La généralisation de la facture électronique, entrée en vigueur le 1er janvier 2026, continue de susciter une vive inquiétude dans les milieux économiques. PME, professions libérales et prestataires de services se retrouvent, dès la reprise de janvier, dans l’incapacité pratique de facturer, en raison de plateformes défaillantes, de procédures techniques complexes (signature électronique, formats XML, validation via El Fatoora) et d’un manque d’accompagnement officiel.
Mehdi Bhouri: « Un communiqué n’a pas de valeur juridique »
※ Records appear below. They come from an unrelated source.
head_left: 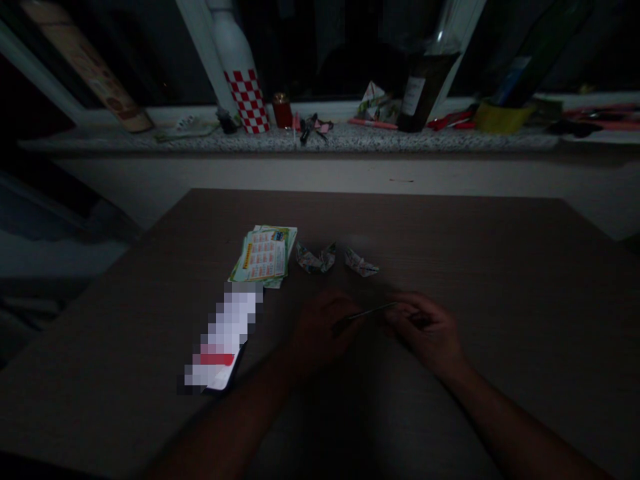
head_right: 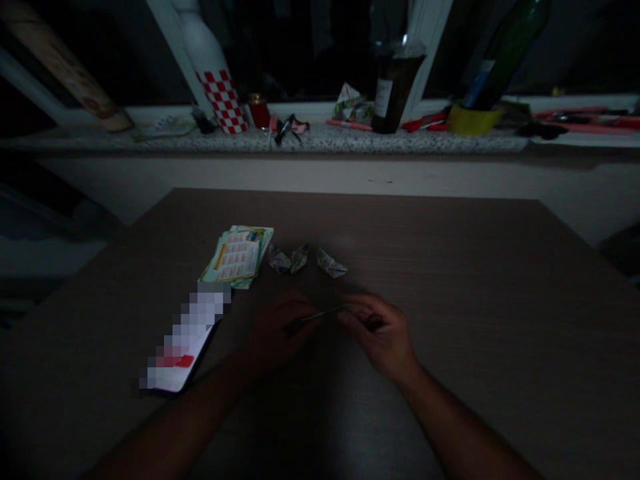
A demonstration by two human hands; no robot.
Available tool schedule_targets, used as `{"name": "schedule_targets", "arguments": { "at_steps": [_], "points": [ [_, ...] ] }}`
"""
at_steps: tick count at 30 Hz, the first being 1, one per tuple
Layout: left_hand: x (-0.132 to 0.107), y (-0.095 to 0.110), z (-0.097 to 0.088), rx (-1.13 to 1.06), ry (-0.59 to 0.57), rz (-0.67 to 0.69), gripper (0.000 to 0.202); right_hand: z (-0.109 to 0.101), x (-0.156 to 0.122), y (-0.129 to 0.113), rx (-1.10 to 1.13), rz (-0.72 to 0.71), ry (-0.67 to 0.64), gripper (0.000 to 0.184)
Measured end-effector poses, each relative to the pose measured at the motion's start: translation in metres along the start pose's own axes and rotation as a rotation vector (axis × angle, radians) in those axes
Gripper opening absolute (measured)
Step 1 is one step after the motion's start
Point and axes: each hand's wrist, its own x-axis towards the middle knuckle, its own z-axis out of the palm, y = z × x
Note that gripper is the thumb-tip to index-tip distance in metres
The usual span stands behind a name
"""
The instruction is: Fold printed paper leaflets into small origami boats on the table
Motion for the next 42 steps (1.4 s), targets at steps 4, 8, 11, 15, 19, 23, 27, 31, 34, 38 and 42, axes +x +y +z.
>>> {"name": "schedule_targets", "arguments": {
  "at_steps": [4, 8, 11, 15, 19, 23, 27, 31, 34, 38, 42],
  "points": [
    [0.0, -0.003, -0.003, 0.115, 0.009, 0.123, 0.013, -0.002, 0.0, -0.005, -0.106, -0.072, 0.027, 0.011],
    [0.0, -0.004, -0.005, 0.204, 0.028, 0.181, 0.014, -0.004, -0.001, -0.006, -0.158, -0.087, -0.009, 0.013],
    [-0.001, -0.005, -0.006, 0.231, 0.064, 0.223, 0.017, -0.004, 0.0, -0.005, -0.137, -0.083, -0.007, 0.012],
    [0.0, -0.004, -0.006, 0.222, 0.164, 0.229, 0.021, -0.001, 0.002, -0.004, -0.117, -0.038, 0.045, 0.008],
    [0.002, 0.003, -0.007, 0.185, 0.242, 0.133, 0.018, 0.0, 0.004, -0.007, -0.064, 0.006, 0.109, 0.011],
    [0.003, 0.005, -0.007, 0.062, 0.301, -0.033, 0.011, -0.002, 0.004, -0.011, -0.073, -0.006, 0.123, 0.011],
    [0.002, 0.0, -0.005, -0.165, 0.263, -0.32, 0.006, -0.005, 0.003, -0.012, -0.093, -0.019, 0.106, 0.009],
    [0.003, -0.004, 0.0, -0.498, 0.251, -0.569, 0.018, -0.005, 0.002, -0.01, -0.087, -0.016, 0.091, 0.008],
    [0.005, -0.004, 0.002, -0.681, 0.272, -0.656, 0.023, -0.004, 0.002, -0.009, -0.11, -0.029, 0.066, 0.01],
    [0.007, 0.001, 0.0, -0.714, 0.293, -0.697, 0.02, -0.002, 0.002, -0.006, -0.146, -0.024, 0.031, 0.01],
    [0.008, 0.004, -0.003, -0.703, 0.309, -0.668, 0.015, -0.001, 0.001, -0.002, -0.189, -0.057, -0.104, 0.014]
  ]
}}
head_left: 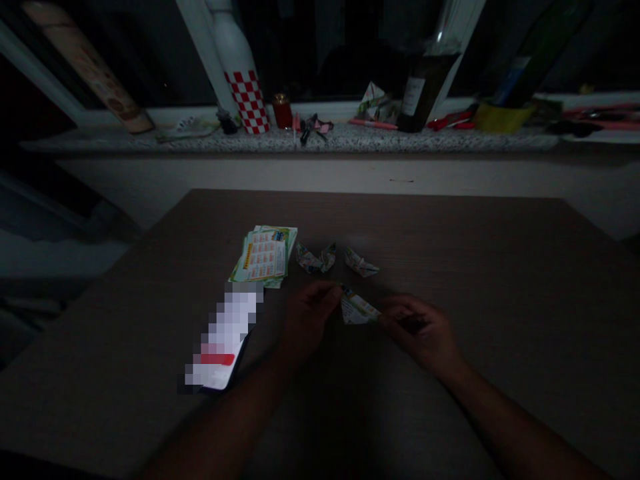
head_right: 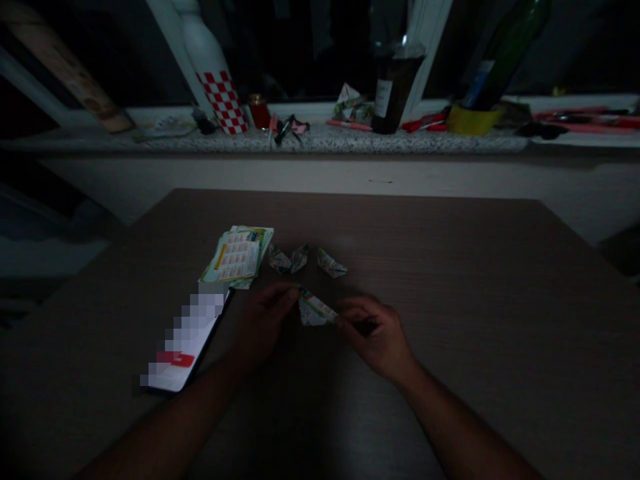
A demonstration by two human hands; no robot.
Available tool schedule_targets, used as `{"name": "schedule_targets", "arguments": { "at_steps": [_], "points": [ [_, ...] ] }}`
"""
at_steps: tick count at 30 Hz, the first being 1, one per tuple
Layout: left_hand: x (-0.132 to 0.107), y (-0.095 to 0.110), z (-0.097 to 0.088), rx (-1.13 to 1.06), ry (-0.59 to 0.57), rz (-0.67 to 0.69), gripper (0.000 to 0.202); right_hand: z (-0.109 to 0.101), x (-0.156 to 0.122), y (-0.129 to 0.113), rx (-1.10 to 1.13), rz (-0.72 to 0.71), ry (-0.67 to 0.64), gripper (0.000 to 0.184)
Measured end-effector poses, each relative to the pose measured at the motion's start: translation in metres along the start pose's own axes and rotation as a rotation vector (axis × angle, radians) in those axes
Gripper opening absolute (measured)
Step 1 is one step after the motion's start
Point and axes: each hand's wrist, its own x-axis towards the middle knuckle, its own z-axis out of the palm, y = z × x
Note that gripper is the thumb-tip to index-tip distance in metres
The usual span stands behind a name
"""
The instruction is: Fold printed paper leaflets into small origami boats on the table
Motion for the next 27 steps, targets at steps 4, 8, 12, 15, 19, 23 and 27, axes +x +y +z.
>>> {"name": "schedule_targets", "arguments": {
  "at_steps": [4, 8, 12, 15, 19, 23, 27],
  "points": [
    [0.002, -0.006, -0.002, -0.078, -0.077, 0.018, 0.015, 0.002, -0.001, 0.003, -0.055, -0.087, -0.112, 0.015],
    [0.004, -0.013, 0.0, -0.276, -0.115, -0.027, 0.023, 0.003, 0.0, 0.005, -0.047, -0.134, -0.114, 0.014],
    [0.001, -0.008, 0.004, -0.175, 0.013, 0.099, 0.018, 0.003, 0.0, 0.006, -0.095, -0.212, -0.076, 0.017],
    [-0.002, -0.005, 0.004, -0.047, 0.028, 0.133, 0.009, 0.003, 0.0, 0.006, -0.158, -0.267, -0.065, 0.019],
    [-0.003, -0.007, 0.004, -0.054, 0.045, 0.112, 0.015, 0.003, -0.001, 0.007, -0.186, -0.334, -0.058, 0.022],
    [-0.002, -0.007, 0.005, -0.086, 0.076, 0.085, 0.019, 0.004, -0.001, 0.009, -0.219, -0.384, -0.04, 0.023],
    [-0.002, -0.005, 0.006, -0.116, 0.057, 0.03, 0.017, 0.003, -0.001, 0.009, -0.248, -0.4, -0.034, 0.022]
  ]
}}
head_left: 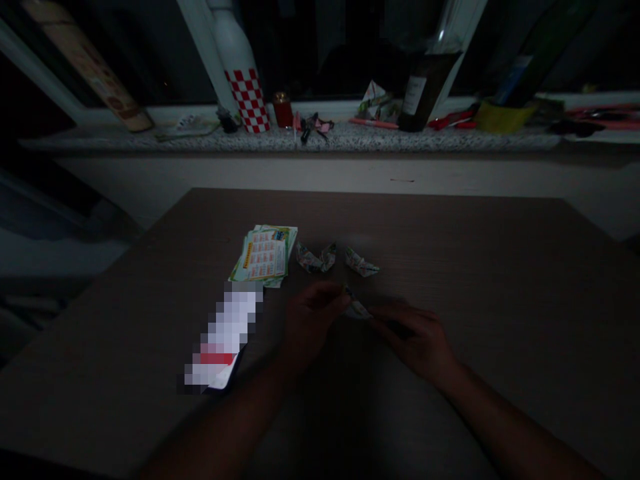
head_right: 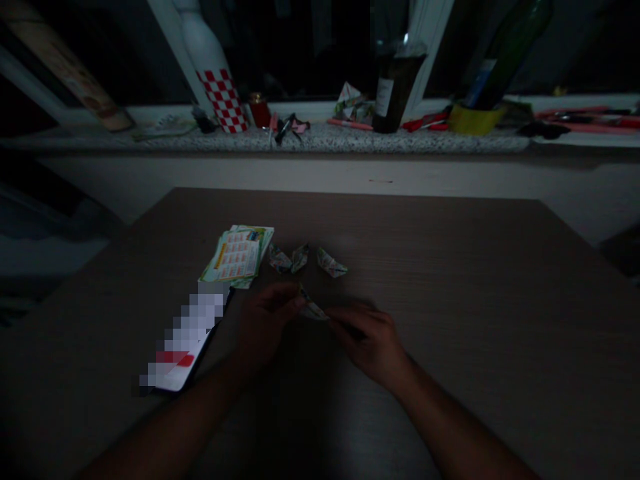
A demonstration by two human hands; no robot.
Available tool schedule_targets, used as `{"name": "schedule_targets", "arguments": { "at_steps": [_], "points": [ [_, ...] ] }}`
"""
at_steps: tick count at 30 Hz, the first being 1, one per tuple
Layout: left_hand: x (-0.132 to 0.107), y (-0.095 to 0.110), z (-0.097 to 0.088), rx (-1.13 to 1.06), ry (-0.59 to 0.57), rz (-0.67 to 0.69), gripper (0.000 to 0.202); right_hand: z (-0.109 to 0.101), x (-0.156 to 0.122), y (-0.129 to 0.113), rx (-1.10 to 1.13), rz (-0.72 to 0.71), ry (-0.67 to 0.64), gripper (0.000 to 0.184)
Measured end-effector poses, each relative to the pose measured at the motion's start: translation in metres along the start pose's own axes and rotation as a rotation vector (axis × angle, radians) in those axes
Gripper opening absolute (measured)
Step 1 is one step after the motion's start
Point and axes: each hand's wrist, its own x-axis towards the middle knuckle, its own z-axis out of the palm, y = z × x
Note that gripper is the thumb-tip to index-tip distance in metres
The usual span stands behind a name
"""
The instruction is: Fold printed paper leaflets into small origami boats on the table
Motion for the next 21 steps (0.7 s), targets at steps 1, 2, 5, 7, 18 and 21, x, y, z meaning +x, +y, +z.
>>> {"name": "schedule_targets", "arguments": {
  "at_steps": [1, 2, 5, 7, 18, 21],
  "points": [
    [-0.0001, 0.0001, -0.0001, 0.001, -0.005, -0.011, 0.016, -0.0002, 0.0002, -0.0001, -0.007, -0.002, -0.002, 0.022],
    [-0.0003, 0.0001, -0.0003, 0.006, -0.007, -0.018, 0.016, -0.0003, 0.0003, -0.0001, -0.013, -0.002, -0.004, 0.021],
    [-0.0006, -0.0003, -0.0013, 0.015, -0.029, -0.016, 0.014, 0.0003, 0.0003, 0.0003, -0.011, 0.003, 0.005, 0.021],
    [-0.001, -0.0002, -0.0019, 0.003, -0.065, 0.011, 0.012, 0.0009, 0.0, 0.001, -0.002, 0.009, 0.012, 0.02],
    [-0.0044, 0.0041, -0.0037, 0.014, -0.076, 0.035, 0.008, 0.0006, 0.0005, 0.0001, 0.024, 0.045, 0.0, 0.018],
    [-0.004, 0.0046, -0.0025, 0.033, -0.063, 0.04, 0.009, 0.0008, 0.0009, -0.0014, 0.033, 0.051, 0.008, 0.018]
  ]
}}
Invité mercredi 14 janvier 2026 sur les ondes d’Express FM, Mehdi Bhouri, membre du bureau exécutif de la Confédération des entreprises citoyennes de Tunisie (Conect), a estimé que les communiqués de la présidence de la République et de la présidence du gouvernement laissent entendre que la loi ne pourra être effectivement appliquée tant que les plateformes ne seront pas pleinement opérationnelles.
Pour autant, a-t-il souligné, « parler de souplesse est insuffisant ». « Il faut un texte de loi clair, un moratoire, une progressivité ou toute autre formule qui précise ce qui va être fait, notamment en matière de sanctions. Un communiqué n’a pas de poids juridique. Déclarer de bonnes intentions est un pas, mais cela ouvre la porte aux interprétations. Il faut rassurer les entreprises par des textes clairs », a-t-il insisté.
Oui à la modernisation, non à la précipitation
Mehdi Bhouri a rappelé que la Conect soutient de longue date les réformes visant la transparence, la digitalisation et l’équité fiscale. « Nous sommes pour la modernisation, mais chaque réforme doit être suffisamment préparée avant d’être mise en place. Il ne faut pas tomber dans la précipitation », a-t-il affirmé, plaidant pour une transition encadrée, progressive et juridiquement sécurisée.
Des plateformes instables et une insécurité juridique
Sur le terrain, les outils censés rendre la réforme opérationnelle — TEJ, Tn-Trust, Tunisie TradeNet — connaissent des dysfonctionnements, des retards et des problèmes de stabilité, alimentant l’inquiétude des entreprises, y compris sur la sécurité des données. L’absence de guides clairs et de communication officielle structurée renforce la confusion, alors même que les sanctions prévues par la loi demeurent pleinement applicables.
Une réforme contestée dans sa méthode, pas dans son principe
Pour de nombreux experts et organisations patronales, la facturation électronique ne pose pas problème dans son principe, mais dans ses modalités d’application. Imposée dans des délais jugés irréalistes, elle s’apparente aujourd’hui à une « bureaucratie électronique » supplémentaire, créant une insécurité juridique et opérationnelle dans un contexte économique déjà fragile.
L’appel à des textes d’application et à un moratoire
Dans ce contexte, l’appel de Mehdi Bhouri à l’adoption rapide de textes d’application clairs, précisant les délais, les modalités de transition et le régime des sanctions, apparaît comme une condition essentielle pour restaurer la confiance. À défaut d’un cadre légal précis — moratoire, progressivité ou période transitoire formalisée — la « souplesse » annoncée par l’exécutif reste, selon lui, un simple engagement politique, certes à saluer, mais sans portée juridique réelle.